Chapitre 5 - Le fardeau
La responsabilité inhérente à ce pouvoir l'avait privé de sommeil la nuit entière. Il songeait à Léo, il songeait à Danielle, il songeait à ses voisins et à tous ces êtres qui gravitaient autour de lui, inconscients des fils qui les reliaient au programme comme de simples marionnettes. Le poids de cette charge se ressentait physiquement. Il demeurait avachi dans son fauteuil à roulettes, les épaules voûtées. Son regard se perdait dans l'infinité de choix à faire. Figé, il n'osait penser aux conséquences d'une mauvaise décision. Le timbre angoissé de Léo tournait en boucle dans son esprit : « Il faut toujours que quelqu'un prenne soin d'eux... Je suis incapable de m'en occuper, je suis désolé. Tu comprendras bientôt...Tu comprendras bientôt... »
A présent, il commençait à prendre la pleine mesure de ses propos et soudain, une bouffée d'angoisse l'étreignit. Il chercha de l'air et bascula la tête en arrière. Les yeux clos, il compta à rebours, comme le psy le lui avait appris à la suite de l'accident avec Alix.
En abaissant la tête, ses yeux s'emplirent de larmes et renvoyèrent une résignation désespérée.
« Je n'ai pas le choix. »
Il visualisa de nouveau la pauvre Danielle au milieu de sa flaque, en se demandant jusqu'où cette dépendance pouvait aller. Au fond, étaient-ils même capables de la moindre autonomie ? Est ce que ce programme était l'unique source d'équilibre qui berçait le monde ? Si personne n'en portait le fardeau, tout était voué au chaos ? En toute logique, quelqu'un avait du avoir la lourde charge de d'animer ces pauvres hères, sans quoi ils se seraient laissés dépérir... en contemplant un papier peint.
Ce souvenir le fit frémir et il crispa les doigts.
Instinctivement, son index vint appuyer sur le bouton « power » de la tour et le bureau de l'ordinateur s'alluma en quelques secondes. Il n'y avait aucun raccourci pour lancer le programme, il fallait lancer le bios pour un démarrage manuel. L'écran bleu, devenu presque familier, apparut, les logos puis les protocoles de sécurité s'énoncèrent ; réticulation des émotions courantes, calibrage des protocoles sociaux, équilibrage des données physiologiques...
« Run : "NIAMUH" »
- Programme principal code 2986#56#2
Environnement demandé ?
Il opta d'abord pour les environs directs et sélectionna les quartiers autour de l'université. Il pénétra dans chacune des « familles », sélectionna les personnages un à un et après une étude rapide des besoins en cours et des projets de vie, il programma des séries d'actions aussi longues qu'il pût, essayant de tout anticiper. Balayant un périmètre de 10 kilomètres autour de la fac, il traita les tâches de 1538 entités. Le travail en lui-même ne demandait pas tant d'effort que ça, c'était la multiplicité et le souci de ne rien oublier qui lui vrillait véritablement les neurones. Il s'étira en faisant craquer sa nuque et ses épaules.
Il avait besoin de marcher un peu. Il se leva et fit quelques pas, jeta un regard distrait vers la fenêtre dont les volets étaient toujours clos et fut surpris de constater qu'il faisait nuit.
Avait-il passé toute la journée à ça ?
Incrédule, il saisit son portable qui trainait sur le lit et le ralluma.

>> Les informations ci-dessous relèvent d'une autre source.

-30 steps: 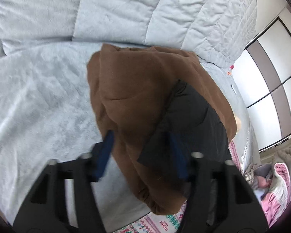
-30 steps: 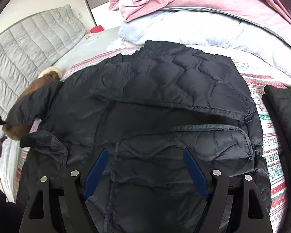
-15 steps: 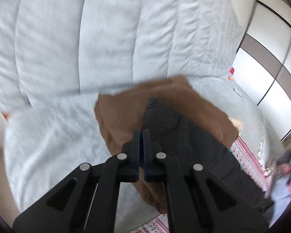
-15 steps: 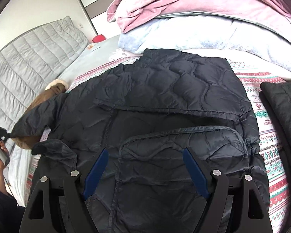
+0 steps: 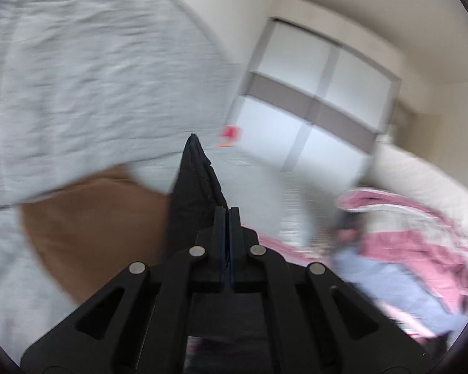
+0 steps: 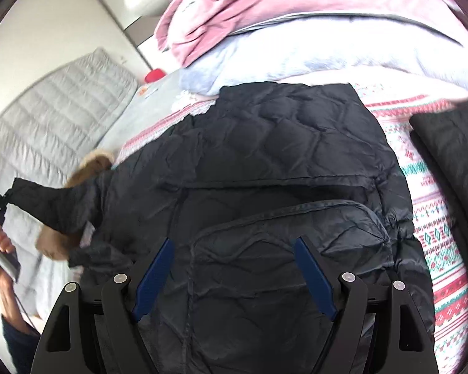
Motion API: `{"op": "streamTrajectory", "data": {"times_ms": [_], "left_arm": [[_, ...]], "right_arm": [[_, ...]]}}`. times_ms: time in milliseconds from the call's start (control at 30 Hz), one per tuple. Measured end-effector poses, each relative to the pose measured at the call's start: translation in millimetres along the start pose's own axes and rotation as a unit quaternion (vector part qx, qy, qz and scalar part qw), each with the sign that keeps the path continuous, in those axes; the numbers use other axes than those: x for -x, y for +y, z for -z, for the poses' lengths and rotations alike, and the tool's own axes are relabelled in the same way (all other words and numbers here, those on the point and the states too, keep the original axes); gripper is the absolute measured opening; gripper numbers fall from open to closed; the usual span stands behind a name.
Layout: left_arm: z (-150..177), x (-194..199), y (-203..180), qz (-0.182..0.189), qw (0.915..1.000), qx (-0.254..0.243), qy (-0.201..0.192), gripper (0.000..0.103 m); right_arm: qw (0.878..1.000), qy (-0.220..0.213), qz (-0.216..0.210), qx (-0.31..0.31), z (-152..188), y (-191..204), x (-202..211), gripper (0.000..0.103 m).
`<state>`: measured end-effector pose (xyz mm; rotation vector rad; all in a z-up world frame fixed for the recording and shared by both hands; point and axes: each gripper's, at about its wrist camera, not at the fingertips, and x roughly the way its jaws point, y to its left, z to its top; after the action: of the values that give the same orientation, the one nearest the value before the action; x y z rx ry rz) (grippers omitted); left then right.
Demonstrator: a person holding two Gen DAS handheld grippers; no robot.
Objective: Fold large clothes
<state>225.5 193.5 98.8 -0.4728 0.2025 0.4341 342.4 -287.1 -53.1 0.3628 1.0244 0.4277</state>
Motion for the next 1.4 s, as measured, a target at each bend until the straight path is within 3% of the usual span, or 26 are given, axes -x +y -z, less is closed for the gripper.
{"op": "streamTrajectory", "data": {"times_ms": [167, 300, 500, 667, 700, 767, 833, 900, 933, 1000, 1100, 1200, 1233, 1267, 1300, 1333, 1367, 1400], "left_arm": [[29, -10, -107, 0.113, 0.9919, -0.048, 0.034, 0.002], [75, -34, -175, 0.156, 0.9801, -0.099, 0.071, 0.002], [162, -67, -240, 0.172, 0.9622, -0.142, 0.156, 0.002], [220, -82, -253, 0.159, 0.9455, -0.17, 0.228, 0.002], [224, -83, -250, 0.15, 0.9415, -0.177, 0.244, 0.005], [222, -81, -243, 0.119, 0.9393, -0.208, 0.246, 0.022], [215, -79, -237, 0.075, 0.9339, -0.272, 0.22, 0.056], [208, -83, -228, 0.059, 0.9205, -0.318, 0.219, 0.072], [206, -87, -224, 0.055, 0.9171, -0.322, 0.228, 0.073], [210, -98, -216, 0.042, 0.9066, -0.328, 0.262, 0.073], [235, -107, -220, 0.027, 0.8925, -0.357, 0.275, 0.073], [274, -116, -233, 0.014, 0.8703, -0.408, 0.276, 0.072], [288, -123, -236, -0.016, 0.8583, -0.431, 0.278, 0.059], [297, -132, -235, -0.045, 0.847, -0.446, 0.286, 0.039], [299, -142, -232, -0.067, 0.842, -0.441, 0.304, 0.006], [294, -147, -228, -0.073, 0.8494, -0.419, 0.313, 0.005], [279, -148, -221, -0.066, 0.8708, -0.373, 0.313, 0.005], [267, -146, -216, -0.06, 0.8842, -0.346, 0.308, 0.005]], "right_arm": [[0.999, -0.012, 0.003, -0.049, -7, -25, 11, 0.081], [0.997, -0.02, -0.009, -0.08, -11, -40, 19, 0.081], [0.994, -0.03, -0.017, -0.099, -15, -55, 32, 0.081], [0.994, -0.026, -0.022, -0.107, -17, -64, 35, 0.081], [0.994, -0.024, -0.022, -0.108, -17, -65, 35, 0.081], [0.993, -0.02, -0.027, -0.112, -16, -68, 35, 0.081], [0.992, -0.017, -0.034, -0.116, -16, -71, 35, 0.081], [0.992, -0.016, -0.032, -0.12, -16, -74, 36, 0.081], [0.992, -0.016, -0.029, -0.121, -17, -75, 36, 0.081], [0.992, -0.016, -0.027, -0.124, -18, -77, 35, 0.081], [0.991, -0.015, -0.035, -0.126, -19, -73, 33, 0.081], [0.992, -0.011, -0.039, -0.12, -20, -68, 29, 0.081], [0.992, -0.009, -0.038, -0.117, -19, -66, 28, 0.081], [0.992, -0.008, -0.038, -0.116, -19, -66, 28, 0.081], [0.993, -0.007, -0.037, -0.116, -18, -67, 28, 0.081], [0.992, -0.007, -0.036, -0.117, -18, -68, 29, 0.081], [0.992, -0.008, -0.035, -0.118, -17, -70, 30, 0.081], [0.992, -0.01, -0.034, -0.121, -17, -72, 31, 0.081]]}}
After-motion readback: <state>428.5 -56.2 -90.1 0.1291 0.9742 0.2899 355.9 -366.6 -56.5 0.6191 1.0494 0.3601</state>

Il était presque minuit, alors qu'il s'était calé derrière son bureau dans la matinée.
« Sérieusement ? » blêmit t-il, en tournant les yeux vers l'ordinateur.

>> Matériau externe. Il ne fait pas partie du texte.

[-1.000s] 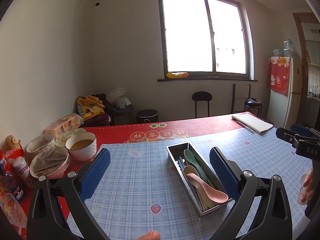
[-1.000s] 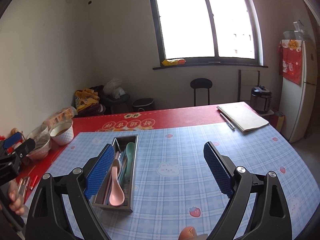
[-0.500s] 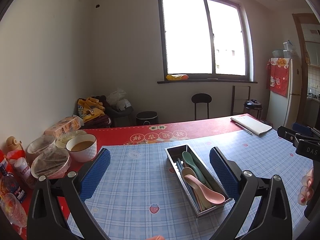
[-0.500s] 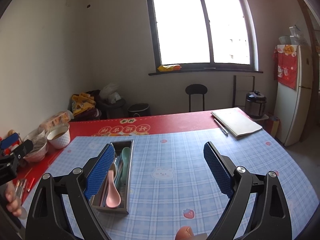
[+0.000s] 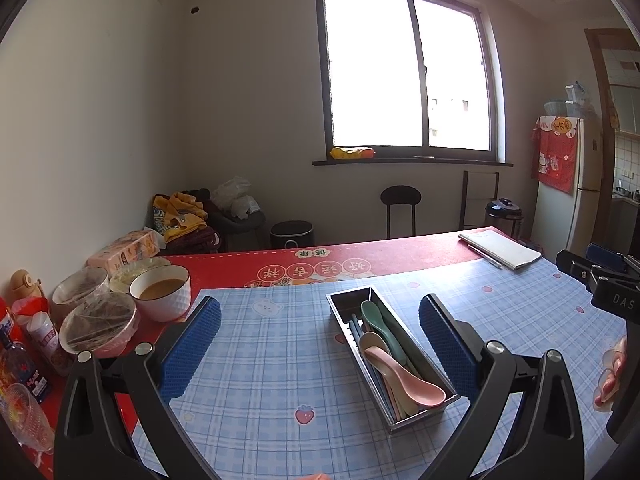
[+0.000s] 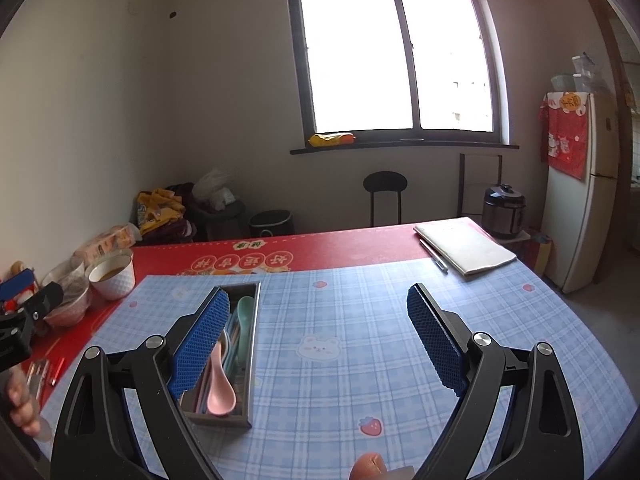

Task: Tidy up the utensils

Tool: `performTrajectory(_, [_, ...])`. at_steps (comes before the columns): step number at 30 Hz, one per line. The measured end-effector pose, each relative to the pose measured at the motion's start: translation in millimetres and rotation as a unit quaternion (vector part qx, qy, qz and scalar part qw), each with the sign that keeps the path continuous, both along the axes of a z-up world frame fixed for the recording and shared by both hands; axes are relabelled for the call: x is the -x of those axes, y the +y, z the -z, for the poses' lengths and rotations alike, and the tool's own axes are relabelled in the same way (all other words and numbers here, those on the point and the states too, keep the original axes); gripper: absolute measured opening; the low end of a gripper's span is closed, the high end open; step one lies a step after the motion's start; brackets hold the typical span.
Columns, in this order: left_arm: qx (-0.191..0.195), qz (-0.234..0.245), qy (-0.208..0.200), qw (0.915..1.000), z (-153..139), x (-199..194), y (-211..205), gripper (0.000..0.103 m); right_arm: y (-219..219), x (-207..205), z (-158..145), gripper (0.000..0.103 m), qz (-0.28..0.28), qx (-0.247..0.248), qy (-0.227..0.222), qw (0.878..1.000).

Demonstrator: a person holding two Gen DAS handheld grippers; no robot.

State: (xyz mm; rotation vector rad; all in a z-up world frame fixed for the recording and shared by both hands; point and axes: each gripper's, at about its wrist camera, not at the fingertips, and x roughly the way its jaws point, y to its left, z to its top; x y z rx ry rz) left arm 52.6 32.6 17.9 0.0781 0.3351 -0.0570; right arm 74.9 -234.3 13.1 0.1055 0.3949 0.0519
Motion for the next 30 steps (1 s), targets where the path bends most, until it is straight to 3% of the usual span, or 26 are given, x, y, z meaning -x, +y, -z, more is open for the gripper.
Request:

Confirmant l'invraisemblable, son estomac se tordit douloureusement et émit un grognement plaintif. Là, son cerveau se mit réellement à bouillonner. C'était ingérable. Il lui fallait trouver une solution... mettre le temps en pause ou à défaut, trouver une centaine d'assistants capables de le seconder. Instinctivement, il composa le numéro de Léo, comme souvent quand il se trouvait face à une difficulté, son ami ayant toujours été un soutien indéfectible. Mais les choses étaient différentes aujourd'hui et il hésita au moment d'appuyer sur l'icône du téléphone vert.

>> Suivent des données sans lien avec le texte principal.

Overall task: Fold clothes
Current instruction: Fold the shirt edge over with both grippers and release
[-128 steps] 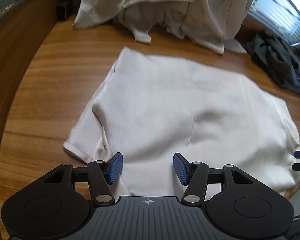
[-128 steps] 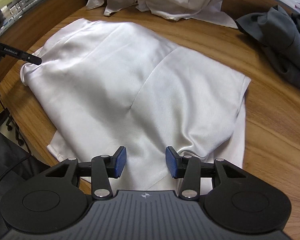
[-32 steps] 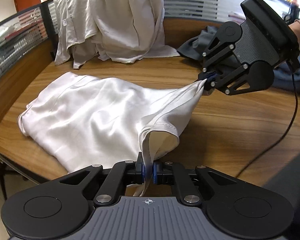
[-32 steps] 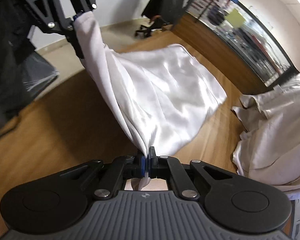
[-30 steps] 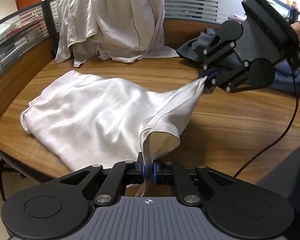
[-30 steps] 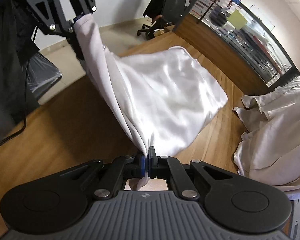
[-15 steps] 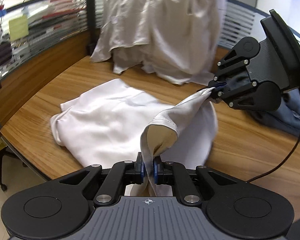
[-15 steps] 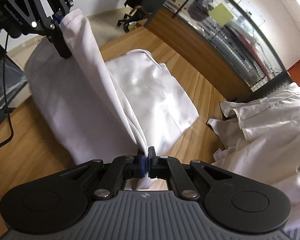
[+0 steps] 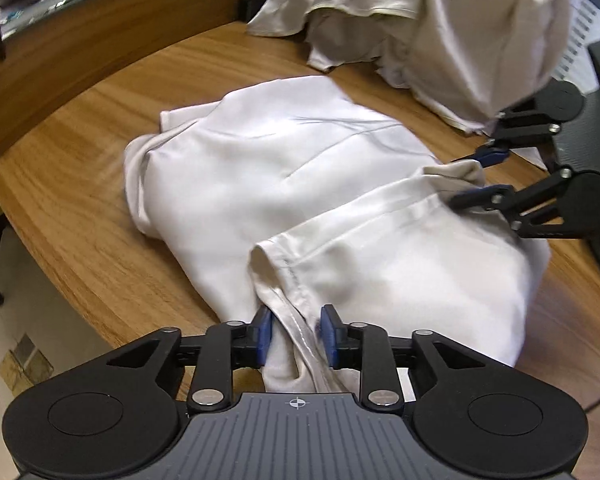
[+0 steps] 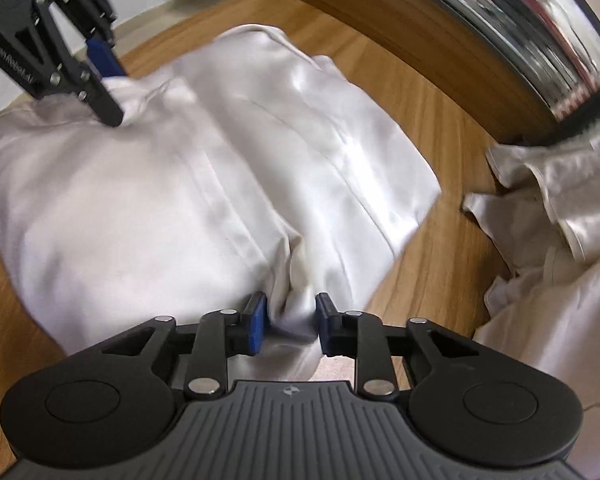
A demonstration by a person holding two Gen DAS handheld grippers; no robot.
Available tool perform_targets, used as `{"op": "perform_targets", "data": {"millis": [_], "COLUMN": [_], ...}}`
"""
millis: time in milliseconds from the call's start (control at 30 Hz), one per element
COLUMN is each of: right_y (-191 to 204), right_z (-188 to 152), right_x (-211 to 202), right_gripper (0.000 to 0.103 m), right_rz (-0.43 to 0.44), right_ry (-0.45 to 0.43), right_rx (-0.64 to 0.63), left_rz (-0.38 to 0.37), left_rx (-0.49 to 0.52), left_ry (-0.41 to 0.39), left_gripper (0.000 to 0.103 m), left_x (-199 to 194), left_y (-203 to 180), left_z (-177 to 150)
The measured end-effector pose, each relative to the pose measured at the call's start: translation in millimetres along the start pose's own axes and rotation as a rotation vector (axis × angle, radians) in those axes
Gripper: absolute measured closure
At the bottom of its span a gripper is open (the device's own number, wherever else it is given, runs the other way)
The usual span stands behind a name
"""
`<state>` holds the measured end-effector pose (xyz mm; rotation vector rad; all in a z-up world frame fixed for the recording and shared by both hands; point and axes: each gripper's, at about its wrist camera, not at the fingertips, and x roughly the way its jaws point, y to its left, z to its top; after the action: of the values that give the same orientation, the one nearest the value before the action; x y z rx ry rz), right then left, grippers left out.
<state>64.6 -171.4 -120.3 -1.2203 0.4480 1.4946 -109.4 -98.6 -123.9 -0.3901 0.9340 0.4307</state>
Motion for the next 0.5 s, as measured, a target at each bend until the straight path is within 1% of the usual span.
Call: {"op": "perform_targets", "data": {"millis": [67, 133, 167, 233, 333, 400, 433, 467, 500], "right_y": [-6, -15, -19, -26, -32, -28, -22, -16, -10], "right_z": [-1, -5, -7, -11, -22, -31, -36, -42, -47], "right_x": [-3, -9, -14, -23, -42, -54, -59, -62, -66], "right_gripper": [0.066, 0.062, 0.057, 0.056, 0.054, 0.05, 0.046, 0.042, 0.041], "right_rz": [-0.023, -0.052, -0.068, -0.095, -0.077, -0.049, -0.034, -0.021, -0.008], "right_ry": [-0.015, -0.032, -0.04, -0.057, -0.09, -0.112, -0.118, -0.119, -0.119], "right_rx": [0.043, 0.07, 0.084, 0.111, 0.139, 0.13, 0.112, 0.092, 0.072], "left_rz": [0.011, 0.038, 0.053, 0.08, 0.067, 0.055, 0.044, 0.033, 0.022], "left_rx": [-0.004, 0.004, 0.007, 0.015, 0.055, 0.1, 0.12, 0.137, 0.152], "left_ry": [-0.009, -0.029, -0.036, -0.051, -0.076, -0.084, -0.083, -0.078, -0.07], "left_gripper": [0.067, 0.065, 0.064, 0.062, 0.055, 0.05, 0.049, 0.045, 0.042], "left_x": [-3, -10, -15, -25, -45, -58, -62, -66, -69], "left_y": [3, 4, 5, 6, 0, -12, -19, -26, -33], "left_z": [0, 1, 1, 1, -5, -11, -15, -20, -25]}}
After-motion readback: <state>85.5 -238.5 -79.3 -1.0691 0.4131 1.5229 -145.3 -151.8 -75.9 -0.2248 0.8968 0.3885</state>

« Ouais ? lança une voix endormie.
— Léo ? C'est moi, mon pote... Désolé de te réveiller.
— Mike...
Le ton de sa voix n'avait rien d'accueillant.
— Léo, il faut que tu m'aides...
— Non. Je t'ai déjà dit que je ne pouvais pas m'occuper de ça, coupa t-il sans ménagement.
— Attends. Je ne te demande pas de gérer le truc... J'ai juste besoin de tes connaissances. Ecoute, tu as déjà bidouillé des programmes par le passé ?
— Qu'est-ce que tu veux dire ? questionna t-il.
— Dans tout jeu, il y a un moyen de contourner le système, non ?
Il y eut un bref silence. Mike espérait juste que l'autonomie de son ami n'aurait aucune faille.
— Un code de triche, c'est ce que tu veux ?
— Quelque chose comme ça, oui.
(soupir) — Evidemment, c'est toujours plus au moins possible, selon la complexité du code source. Mais il y a toujours des mécanismes habituels... (il sembla attraper quelque chose en grognant et tourna quelques pages). Tu as de quoi noter ?
— Euh... oui, oui...
Mike saisit une feuille froissée qui trainait et griffonna dessus.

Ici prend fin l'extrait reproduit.